## Recorded data

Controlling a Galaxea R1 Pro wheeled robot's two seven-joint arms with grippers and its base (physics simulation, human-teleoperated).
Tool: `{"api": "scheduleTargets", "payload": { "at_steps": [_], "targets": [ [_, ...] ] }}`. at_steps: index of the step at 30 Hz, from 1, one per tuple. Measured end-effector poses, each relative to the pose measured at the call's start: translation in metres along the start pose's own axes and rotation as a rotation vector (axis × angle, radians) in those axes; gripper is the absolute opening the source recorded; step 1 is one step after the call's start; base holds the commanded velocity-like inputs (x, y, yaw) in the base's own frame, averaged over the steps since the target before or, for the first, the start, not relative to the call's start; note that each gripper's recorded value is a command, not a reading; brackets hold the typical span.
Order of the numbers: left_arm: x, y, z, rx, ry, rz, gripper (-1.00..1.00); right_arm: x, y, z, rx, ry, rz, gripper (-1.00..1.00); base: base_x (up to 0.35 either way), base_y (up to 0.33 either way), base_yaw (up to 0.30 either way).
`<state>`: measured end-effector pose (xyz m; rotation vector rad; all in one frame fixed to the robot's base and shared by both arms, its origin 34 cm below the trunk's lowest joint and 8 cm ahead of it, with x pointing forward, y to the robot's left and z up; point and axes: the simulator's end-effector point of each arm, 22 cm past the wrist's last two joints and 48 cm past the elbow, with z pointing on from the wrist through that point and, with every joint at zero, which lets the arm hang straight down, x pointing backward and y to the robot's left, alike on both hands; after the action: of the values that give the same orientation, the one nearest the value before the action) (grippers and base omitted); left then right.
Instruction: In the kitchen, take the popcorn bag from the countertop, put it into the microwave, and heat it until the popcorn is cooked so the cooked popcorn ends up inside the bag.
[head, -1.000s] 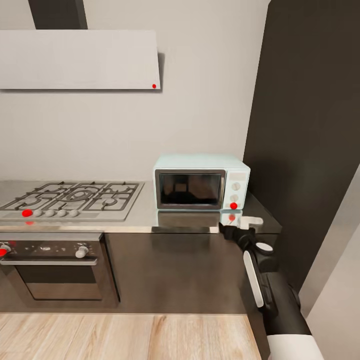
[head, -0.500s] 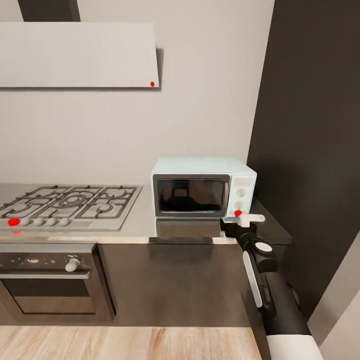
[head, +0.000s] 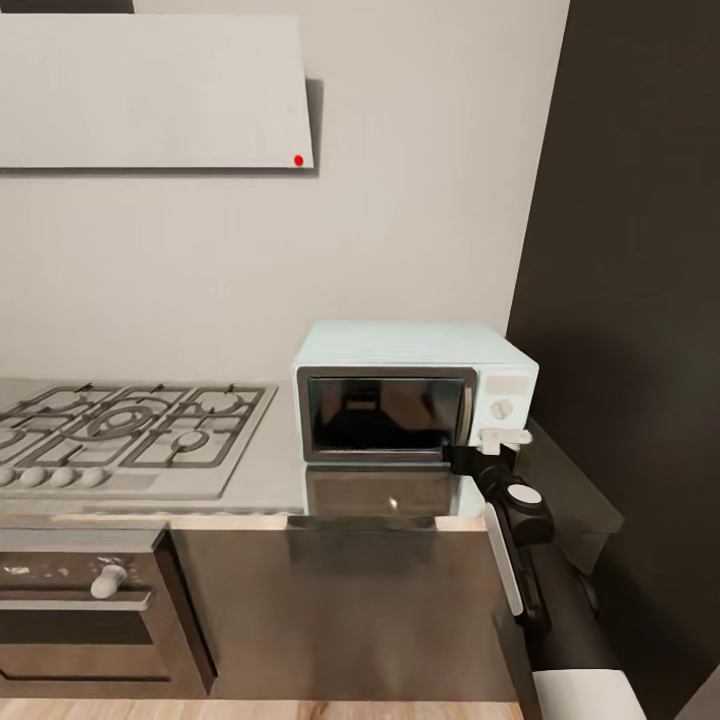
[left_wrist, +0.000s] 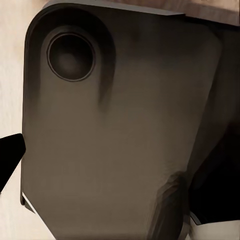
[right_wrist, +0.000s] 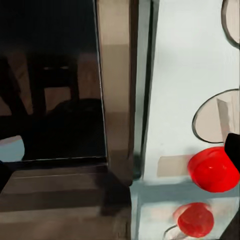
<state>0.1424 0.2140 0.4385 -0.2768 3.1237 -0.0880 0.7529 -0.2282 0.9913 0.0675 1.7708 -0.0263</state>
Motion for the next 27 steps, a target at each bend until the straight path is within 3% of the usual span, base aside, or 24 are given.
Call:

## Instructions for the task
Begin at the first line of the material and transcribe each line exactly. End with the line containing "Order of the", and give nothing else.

## Exercise response
Controlling a Galaxea R1 Pro wheeled robot's two seven-joint arms with grippers and its base (physics simulation, human-teleoperated).
Tool: `{"api": "scheduleTargets", "payload": { "at_steps": [_], "targets": [ [_, ...] ] }}`. at_steps: index of the step at 30 Hz, from 1, one per tuple. Measured end-effector poses, each relative to the pose measured at the call's start: translation in metres along the start pose's own axes and rotation as a rotation vector (axis × angle, radians) in those axes; gripper is the absolute opening the source recorded; step 1 is one step after the call's start; base holds the commanded velocity-like inputs (x, y, yaw) in the base's own frame, averaged over the steps since the target before or, for the first, the start, not relative to the call's start; note that each gripper's recorded value is a command, not a reading; brackets hold the typical span.
Order of the numbers: left_arm: x, y, z, rx, ry, rz, gripper (-1.00..1.00); right_arm: x, y, z, rx, ry, rz, gripper (-1.00..1.00); base: base_x (up to 0.35 either way), base_y (up to 0.33 either way), base_yaw (up to 0.30 either way).

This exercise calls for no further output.